Hey there, time traveller!
This article was published 7/1/2013 (1359 days ago), so information in it may no longer be current.
JOE Kerr plans on closing his Exchange District store, the largest dedicated photo gallery in Western Canada, because he says parking-meter rates have hammered his business.
The owner of Pixels 2.1 on McDermot Avenue said after 26 months, he's closing his gallery due to a noticeable drop in traffic in his store. In late November, the city increased hourly parking rates from $1 to $2 at 143 pay stations in the Exchange and downtown, including around Kerr's business.
Kerr said he used to get 20 or 30 people coming in per day, but that number dropped to about eight people per day in December.

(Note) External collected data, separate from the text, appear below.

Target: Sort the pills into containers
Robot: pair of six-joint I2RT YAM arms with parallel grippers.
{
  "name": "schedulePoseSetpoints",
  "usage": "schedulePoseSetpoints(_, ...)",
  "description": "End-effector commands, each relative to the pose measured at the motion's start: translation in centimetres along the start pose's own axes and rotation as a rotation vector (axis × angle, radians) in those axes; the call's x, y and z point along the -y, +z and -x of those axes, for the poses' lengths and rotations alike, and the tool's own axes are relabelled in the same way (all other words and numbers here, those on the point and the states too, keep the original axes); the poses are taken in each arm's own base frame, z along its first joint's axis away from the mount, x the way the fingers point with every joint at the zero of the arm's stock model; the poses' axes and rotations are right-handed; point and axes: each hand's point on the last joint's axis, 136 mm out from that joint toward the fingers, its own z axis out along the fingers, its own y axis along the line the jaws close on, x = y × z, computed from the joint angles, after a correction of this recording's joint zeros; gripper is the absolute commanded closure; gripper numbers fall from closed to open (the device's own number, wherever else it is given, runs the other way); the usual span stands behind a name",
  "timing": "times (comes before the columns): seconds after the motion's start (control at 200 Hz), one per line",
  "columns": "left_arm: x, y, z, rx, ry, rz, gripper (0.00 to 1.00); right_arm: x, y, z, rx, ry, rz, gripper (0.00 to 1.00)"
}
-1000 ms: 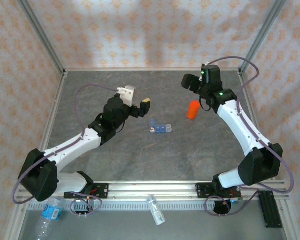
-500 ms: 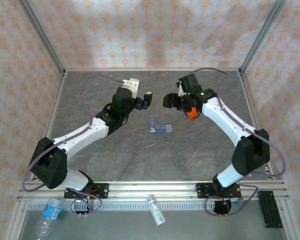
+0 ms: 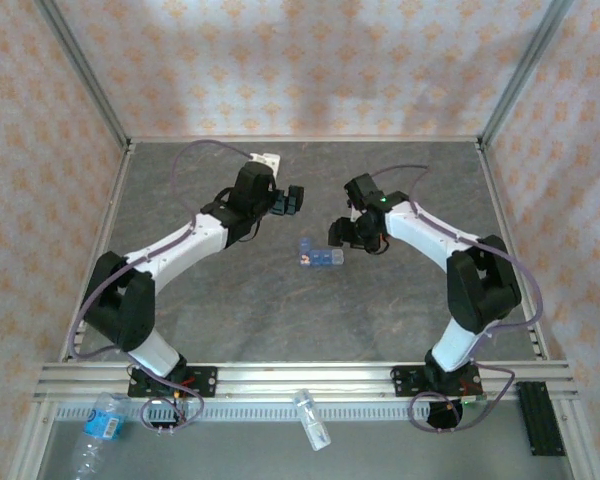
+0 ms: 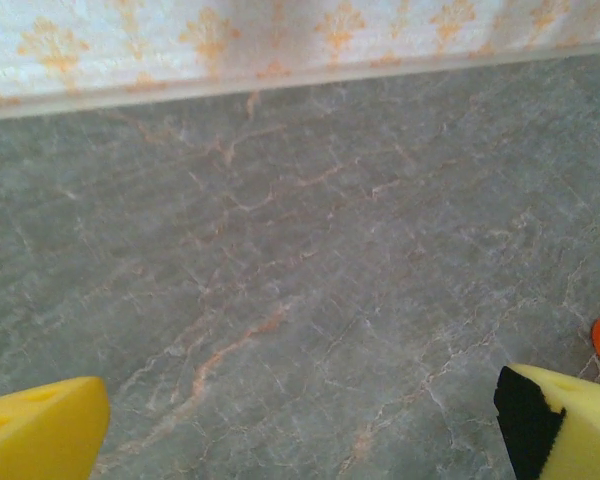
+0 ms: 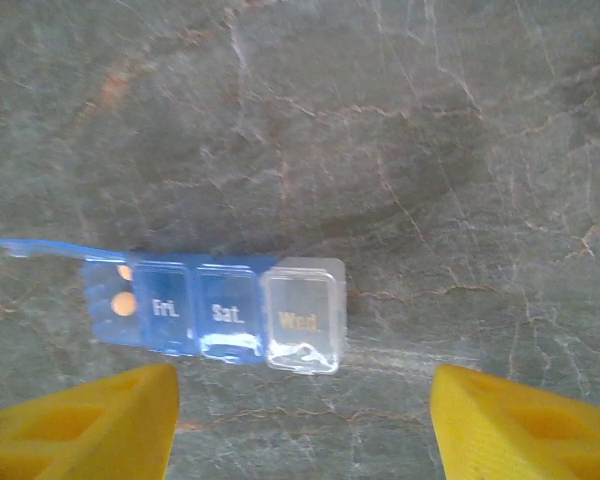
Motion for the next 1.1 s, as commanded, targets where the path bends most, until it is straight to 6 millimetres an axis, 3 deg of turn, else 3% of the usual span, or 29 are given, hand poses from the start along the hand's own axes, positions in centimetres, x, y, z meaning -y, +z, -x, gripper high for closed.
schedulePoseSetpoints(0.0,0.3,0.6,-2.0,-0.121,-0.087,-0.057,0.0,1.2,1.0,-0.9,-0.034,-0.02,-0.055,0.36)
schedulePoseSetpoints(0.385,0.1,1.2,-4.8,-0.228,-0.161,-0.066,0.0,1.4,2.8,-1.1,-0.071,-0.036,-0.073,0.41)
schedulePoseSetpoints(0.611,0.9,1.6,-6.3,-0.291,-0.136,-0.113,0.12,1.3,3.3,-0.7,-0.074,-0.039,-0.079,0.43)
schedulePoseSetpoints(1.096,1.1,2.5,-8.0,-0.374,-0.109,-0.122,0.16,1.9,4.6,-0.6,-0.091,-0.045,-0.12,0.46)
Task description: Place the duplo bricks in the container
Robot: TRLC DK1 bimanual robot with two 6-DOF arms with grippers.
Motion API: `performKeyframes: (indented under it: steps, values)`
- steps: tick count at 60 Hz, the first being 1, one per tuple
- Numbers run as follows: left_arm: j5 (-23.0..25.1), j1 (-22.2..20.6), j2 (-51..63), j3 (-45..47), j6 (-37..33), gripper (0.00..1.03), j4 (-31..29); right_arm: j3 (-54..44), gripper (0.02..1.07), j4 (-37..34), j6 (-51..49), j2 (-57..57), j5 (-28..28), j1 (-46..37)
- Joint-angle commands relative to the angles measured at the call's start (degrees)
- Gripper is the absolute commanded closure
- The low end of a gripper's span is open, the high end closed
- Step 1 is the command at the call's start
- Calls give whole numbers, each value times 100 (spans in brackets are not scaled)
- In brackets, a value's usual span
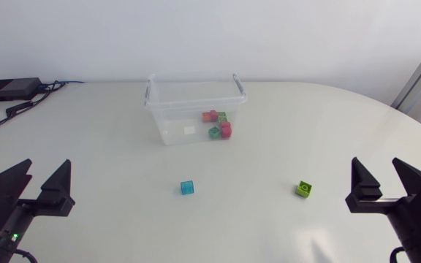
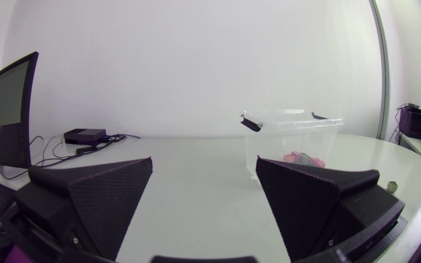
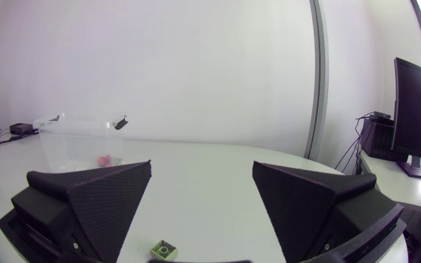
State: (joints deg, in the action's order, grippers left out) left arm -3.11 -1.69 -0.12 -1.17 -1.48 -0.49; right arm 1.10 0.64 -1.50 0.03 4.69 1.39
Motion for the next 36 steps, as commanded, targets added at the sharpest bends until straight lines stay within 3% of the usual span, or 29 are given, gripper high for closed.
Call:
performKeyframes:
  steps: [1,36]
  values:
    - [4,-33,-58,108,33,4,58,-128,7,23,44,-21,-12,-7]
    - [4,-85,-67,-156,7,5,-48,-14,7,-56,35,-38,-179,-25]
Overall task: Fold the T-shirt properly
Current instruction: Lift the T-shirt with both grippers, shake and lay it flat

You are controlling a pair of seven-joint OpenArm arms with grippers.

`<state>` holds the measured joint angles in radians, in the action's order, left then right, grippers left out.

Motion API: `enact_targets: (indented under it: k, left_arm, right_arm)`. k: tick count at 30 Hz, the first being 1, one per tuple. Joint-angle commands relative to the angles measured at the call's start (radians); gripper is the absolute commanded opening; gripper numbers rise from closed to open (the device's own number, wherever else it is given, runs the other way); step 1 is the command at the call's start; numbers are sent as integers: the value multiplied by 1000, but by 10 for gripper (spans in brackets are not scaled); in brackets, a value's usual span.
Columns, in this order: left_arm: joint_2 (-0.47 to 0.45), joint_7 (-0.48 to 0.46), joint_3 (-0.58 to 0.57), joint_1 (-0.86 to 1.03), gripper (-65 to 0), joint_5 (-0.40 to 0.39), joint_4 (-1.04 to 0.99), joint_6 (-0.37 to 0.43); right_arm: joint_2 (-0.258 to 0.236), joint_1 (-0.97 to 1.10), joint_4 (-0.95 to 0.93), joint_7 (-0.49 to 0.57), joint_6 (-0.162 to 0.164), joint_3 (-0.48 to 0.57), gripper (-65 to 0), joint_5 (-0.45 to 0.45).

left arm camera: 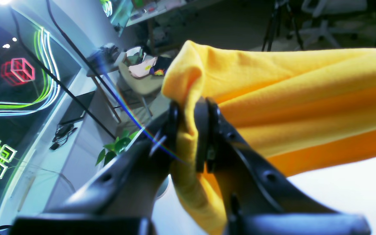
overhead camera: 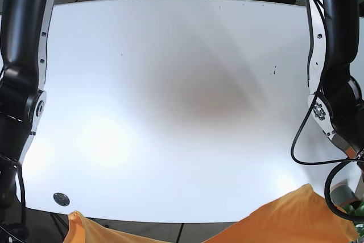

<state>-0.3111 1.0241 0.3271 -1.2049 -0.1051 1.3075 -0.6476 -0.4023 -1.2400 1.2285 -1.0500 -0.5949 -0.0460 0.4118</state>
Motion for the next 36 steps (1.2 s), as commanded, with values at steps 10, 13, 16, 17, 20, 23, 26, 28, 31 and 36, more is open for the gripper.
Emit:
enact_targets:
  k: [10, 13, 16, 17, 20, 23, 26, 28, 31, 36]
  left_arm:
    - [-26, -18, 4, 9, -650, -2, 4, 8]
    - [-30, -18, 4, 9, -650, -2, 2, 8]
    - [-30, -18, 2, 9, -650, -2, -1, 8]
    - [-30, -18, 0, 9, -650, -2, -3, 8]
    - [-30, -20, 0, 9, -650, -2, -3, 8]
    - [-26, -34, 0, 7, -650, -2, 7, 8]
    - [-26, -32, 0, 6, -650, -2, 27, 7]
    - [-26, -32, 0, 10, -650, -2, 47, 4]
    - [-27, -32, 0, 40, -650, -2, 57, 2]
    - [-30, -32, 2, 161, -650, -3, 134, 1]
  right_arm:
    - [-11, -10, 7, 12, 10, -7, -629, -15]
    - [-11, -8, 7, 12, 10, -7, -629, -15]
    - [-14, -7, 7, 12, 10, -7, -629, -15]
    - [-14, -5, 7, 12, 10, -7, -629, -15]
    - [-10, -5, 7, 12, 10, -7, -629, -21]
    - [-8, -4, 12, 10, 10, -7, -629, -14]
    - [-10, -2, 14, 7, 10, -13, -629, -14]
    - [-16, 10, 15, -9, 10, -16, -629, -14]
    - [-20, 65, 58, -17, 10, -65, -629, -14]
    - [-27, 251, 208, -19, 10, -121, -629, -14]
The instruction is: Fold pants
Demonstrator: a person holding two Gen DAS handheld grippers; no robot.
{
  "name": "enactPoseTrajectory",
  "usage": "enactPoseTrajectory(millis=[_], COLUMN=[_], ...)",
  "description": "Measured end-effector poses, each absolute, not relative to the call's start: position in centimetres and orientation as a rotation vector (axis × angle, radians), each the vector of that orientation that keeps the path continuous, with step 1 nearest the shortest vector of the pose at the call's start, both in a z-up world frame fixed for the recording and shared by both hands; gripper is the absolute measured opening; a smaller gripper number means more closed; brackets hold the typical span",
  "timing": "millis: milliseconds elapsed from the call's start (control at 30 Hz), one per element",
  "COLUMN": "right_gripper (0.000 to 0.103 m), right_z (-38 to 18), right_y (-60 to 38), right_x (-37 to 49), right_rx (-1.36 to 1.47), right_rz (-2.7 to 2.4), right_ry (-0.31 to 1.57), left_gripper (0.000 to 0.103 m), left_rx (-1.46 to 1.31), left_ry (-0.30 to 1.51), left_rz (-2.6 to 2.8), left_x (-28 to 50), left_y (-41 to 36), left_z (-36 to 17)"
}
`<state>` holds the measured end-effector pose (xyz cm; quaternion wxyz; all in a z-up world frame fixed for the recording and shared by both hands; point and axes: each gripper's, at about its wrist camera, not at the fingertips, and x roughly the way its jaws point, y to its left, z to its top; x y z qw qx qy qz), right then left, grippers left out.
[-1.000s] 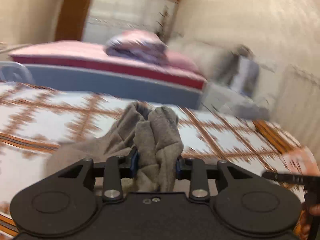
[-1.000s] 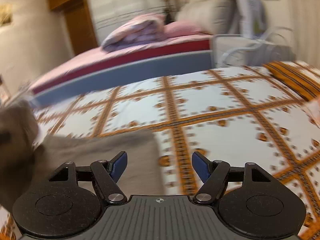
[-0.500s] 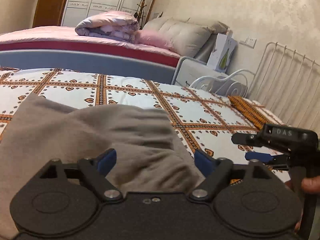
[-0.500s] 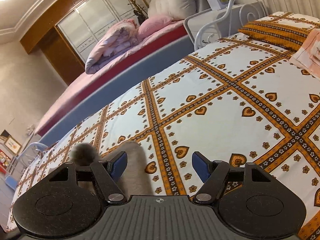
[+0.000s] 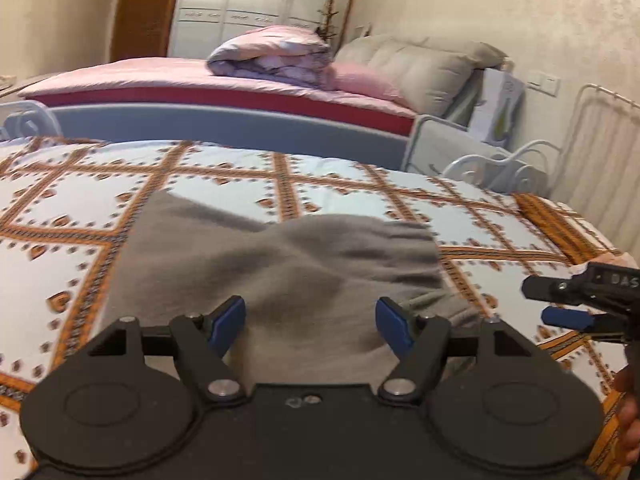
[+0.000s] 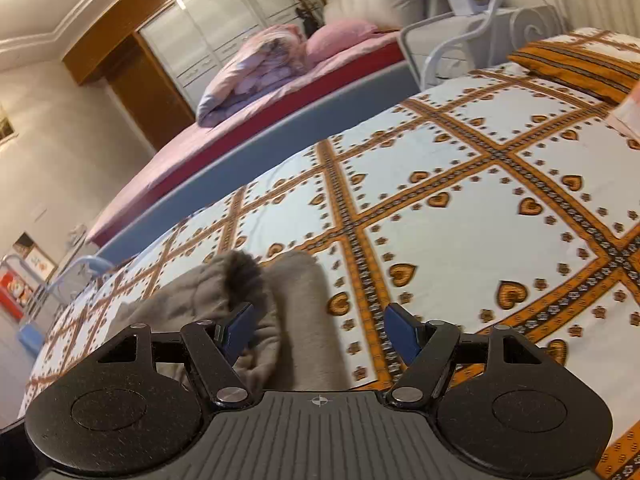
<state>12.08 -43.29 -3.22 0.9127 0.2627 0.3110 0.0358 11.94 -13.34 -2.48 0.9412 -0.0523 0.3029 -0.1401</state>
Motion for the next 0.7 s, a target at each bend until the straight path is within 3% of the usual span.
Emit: enactPoseTrajectory(millis=[300,533,700], right_gripper=[0.071,0.071,0.071], right_z=[-3.4,-4.9,-6.2], right_y=[-40.5,-38.6,-37.7], right_x=[12.6,12.8,13.5], right_rx=[0.528,0.586,0.68], right_rz=[0.161,0.251,0.293], right_ry=[0.663,0.736,0.794], left_gripper=[0.065,0.065,0.067], left_rx=[-0.073,0.013,-0.087], left_ry=[0.617,0.661,0.705], left_rz=[-0.232,-0.139,-0.118], left_x=[11.0,10.6,10.8], left_y=[-9.2,-1.7,2.1], left_z=[-2.2,-1.9,-1.9])
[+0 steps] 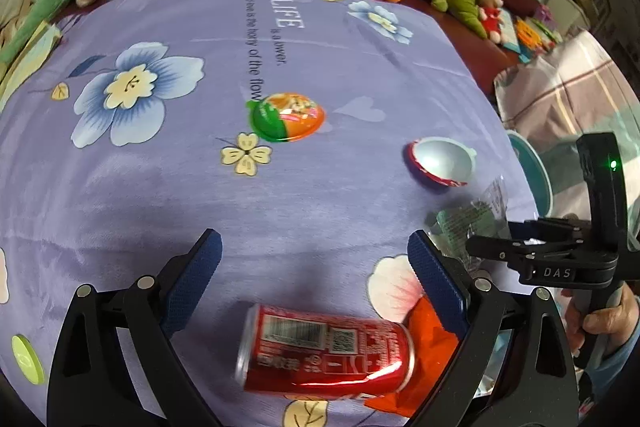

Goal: Collect trash
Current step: 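Grasp the clear snack packet with the right tool while the left tool grasps the blue snack packet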

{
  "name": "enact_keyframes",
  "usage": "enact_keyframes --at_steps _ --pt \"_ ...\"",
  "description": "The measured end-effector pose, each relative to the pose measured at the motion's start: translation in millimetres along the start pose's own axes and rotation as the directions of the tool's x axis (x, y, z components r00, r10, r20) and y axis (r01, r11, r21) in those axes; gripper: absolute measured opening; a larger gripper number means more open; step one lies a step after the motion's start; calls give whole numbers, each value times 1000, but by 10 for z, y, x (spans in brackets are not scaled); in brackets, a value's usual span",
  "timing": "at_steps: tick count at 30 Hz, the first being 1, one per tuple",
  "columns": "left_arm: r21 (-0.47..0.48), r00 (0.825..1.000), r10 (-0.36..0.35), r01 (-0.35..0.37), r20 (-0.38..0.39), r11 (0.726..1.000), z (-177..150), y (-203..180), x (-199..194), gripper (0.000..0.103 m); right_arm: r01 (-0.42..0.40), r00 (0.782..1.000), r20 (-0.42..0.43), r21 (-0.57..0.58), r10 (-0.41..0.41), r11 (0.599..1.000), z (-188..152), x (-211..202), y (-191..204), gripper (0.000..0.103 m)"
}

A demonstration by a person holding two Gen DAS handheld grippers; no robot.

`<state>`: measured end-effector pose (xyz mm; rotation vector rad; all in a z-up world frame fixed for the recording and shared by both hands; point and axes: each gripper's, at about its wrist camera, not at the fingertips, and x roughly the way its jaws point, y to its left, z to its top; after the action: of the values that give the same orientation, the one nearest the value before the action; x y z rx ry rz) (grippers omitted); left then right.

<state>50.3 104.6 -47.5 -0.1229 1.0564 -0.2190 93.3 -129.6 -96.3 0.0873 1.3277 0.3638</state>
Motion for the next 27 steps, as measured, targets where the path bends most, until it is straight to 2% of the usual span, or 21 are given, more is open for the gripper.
enact_keyframes --at_steps 4,9,17,23,27 --pt "71 1000 -30 30 1 997 -50 -210 -71 94 22 999 42 12 -23 1000 -34 -201 -71 55" --pt "209 996 -92 92 -6 974 -238 -594 -202 94 50 993 103 50 -55 997 -202 -552 -225 55" --pt "430 990 -130 137 -45 892 -766 -1198 -372 94 67 982 174 73 -79 995 -664 -1023 -357 57" --pt "529 987 -123 158 -100 834 -1144 -1497 -296 94 66 974 213 76 -81 995 -976 -1220 -395 57" --pt "563 982 -109 178 -154 807 -1322 -1628 -152 77 52 973 220 83 -70 995 -1110 -1246 -415 57"
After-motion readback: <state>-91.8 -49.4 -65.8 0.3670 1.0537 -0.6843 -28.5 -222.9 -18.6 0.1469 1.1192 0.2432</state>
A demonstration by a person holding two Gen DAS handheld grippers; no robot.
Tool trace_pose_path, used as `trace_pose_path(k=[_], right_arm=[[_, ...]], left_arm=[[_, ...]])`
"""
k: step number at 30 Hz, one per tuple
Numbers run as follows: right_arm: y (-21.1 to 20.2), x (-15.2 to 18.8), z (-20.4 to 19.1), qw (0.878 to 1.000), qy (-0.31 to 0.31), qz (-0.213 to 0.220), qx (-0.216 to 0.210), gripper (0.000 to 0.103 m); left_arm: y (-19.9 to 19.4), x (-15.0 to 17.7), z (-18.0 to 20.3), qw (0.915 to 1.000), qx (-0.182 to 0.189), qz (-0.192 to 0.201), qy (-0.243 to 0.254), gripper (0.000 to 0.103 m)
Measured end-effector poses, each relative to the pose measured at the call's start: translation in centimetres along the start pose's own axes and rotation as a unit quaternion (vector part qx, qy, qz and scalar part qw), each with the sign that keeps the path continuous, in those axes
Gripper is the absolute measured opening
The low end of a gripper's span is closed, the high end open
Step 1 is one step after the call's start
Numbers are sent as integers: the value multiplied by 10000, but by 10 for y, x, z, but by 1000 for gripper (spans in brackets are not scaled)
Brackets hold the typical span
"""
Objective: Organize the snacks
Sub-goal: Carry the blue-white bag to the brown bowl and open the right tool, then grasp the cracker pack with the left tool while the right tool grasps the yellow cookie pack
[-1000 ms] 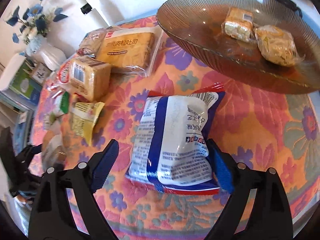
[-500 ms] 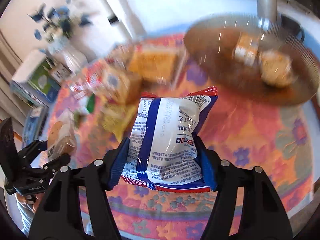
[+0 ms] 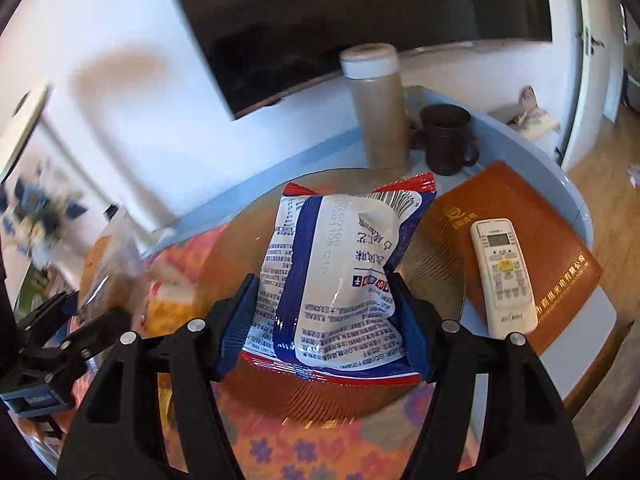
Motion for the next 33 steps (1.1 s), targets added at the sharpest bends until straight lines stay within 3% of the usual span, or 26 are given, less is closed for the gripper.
trace_pose_path(k=[5, 8, 13, 19, 22, 27, 30, 33], right_arm=[[19, -12, 14, 9999, 13, -66, -81, 78], [8, -10, 23, 10000, 77, 16, -13, 78], [-8, 13, 14, 9984, 139, -147, -532, 78], [-35, 32, -45, 9952, -422, -98, -873, 78], [-45, 41, -84, 9910, -761, -88, -1094, 78], [-44, 64, -144, 9827, -1250, -252, -1341, 78], [-30, 82, -171, 9770, -1565, -469, -1374, 78], [-9, 105, -200, 9671, -1989, -778, -1379, 78]], left_arm=[[32, -22, 3, 9989, 347, -42, -300, 89], [20, -19, -6, 9988, 300, 92, -365, 89], [-21, 0, -34, 9988, 14, 265, -411, 89], [-110, 32, -94, 9940, -558, 658, -675, 89], [-163, 45, -127, 9875, -860, 955, -911, 95], [-223, 77, -171, 9759, -1381, 1264, -1118, 96], [-230, 110, -201, 9723, -1612, 1075, -1305, 97], [-200, 147, -228, 9729, -1636, 457, -1569, 97]])
Point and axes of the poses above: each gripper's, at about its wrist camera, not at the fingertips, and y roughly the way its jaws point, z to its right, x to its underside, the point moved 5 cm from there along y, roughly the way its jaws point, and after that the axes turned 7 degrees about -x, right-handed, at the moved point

"The traffic count has been radically lower. December being a prime time of the year, the traffic counts were off by as much as 80 per cent," said Kerr, who said he's "heartbroken" by the gallery's closure but hopes it will reopen somewhere else in Winnipeg. "It's not helping business grow."
He said the parking increases were the "straw that broke the camel's back" in his decision to close his business.
Pixels will be gone by Jan. 15. He said four paid spots in front of his business have gone empty almost all January.
"The rent in the area has been going up and up and up because of the popularity of the area," he said.
"You're working your tail off just to pay rent, you're not making any money, and then on top of it, now the city walks in and increases the parking rates."
The change was meant to open up 15 per cent of parking meters and create room for 90 per cent of motorists to find a spot within three blocks of where they're heading.
The areas with the higher rates are on Portage Avenue between Vaughan and Fort streets, on Kennedy, Edmonton and Carlton streets between Portage and Broadway, and Broadway between Kennedy and Donald streets.
The increases also apply to Arthur and Albert streets, as well as parts of other streets, such as King Street from James to Notre Dame avenues. Winnipeg Parking Authority's Colin Stewart said the change was to foster more turnover.
"What we've anecdotally noticed already in the areas where the rate is higher is that there is more space available... and not far from that, where the rate is lower, there's less space," said Stewart.
He said there were three chances during the consultation over the increases for businesses to provide feedback. "We know that any time there is a change to parking... there will be opposition," said Stewart.
Kerr isn't the only Exchange-area business owner who's unhappy about increased parking rates.
"I think parking around here is difficult as it is, and with the increase, it's a little shocking for people," said Luke Nolan, owner-operator of the Haberdashery on Albert Street.
"Even if they come in for 15 minutes, they gotta spend two bucks. So I guess it does affect business."
John Giavedoni, executive director of Residents of the Exchange District, said he believes the high rates may keep some people away from the area. The increase has had a "negative impact" for residents and customers coming to the Exchange.
"I don't think it's achieved its objective of making more parking meters available for the businesses' customers," said Giavedoni.
Stephanie Scherbain, spokeswoman for the Exchange District BIZ, said the BIZ's executive director has actually received positive feedback from businesses about the change.
The BIZ agreed with the decision to raise the rates, said Scherbain.
Kerr, who has 35 years' experience in the retail industry, said he hasn't given up on his business.
"I won't let it stay down, because it's just greatly needed," he said.
Kari England, owner of Toad Hall Toys, said she finds the parking-rate increases to be an annoyance, but they haven't impacted her business. She said she'd like to see loading zones turned into available parking spaces.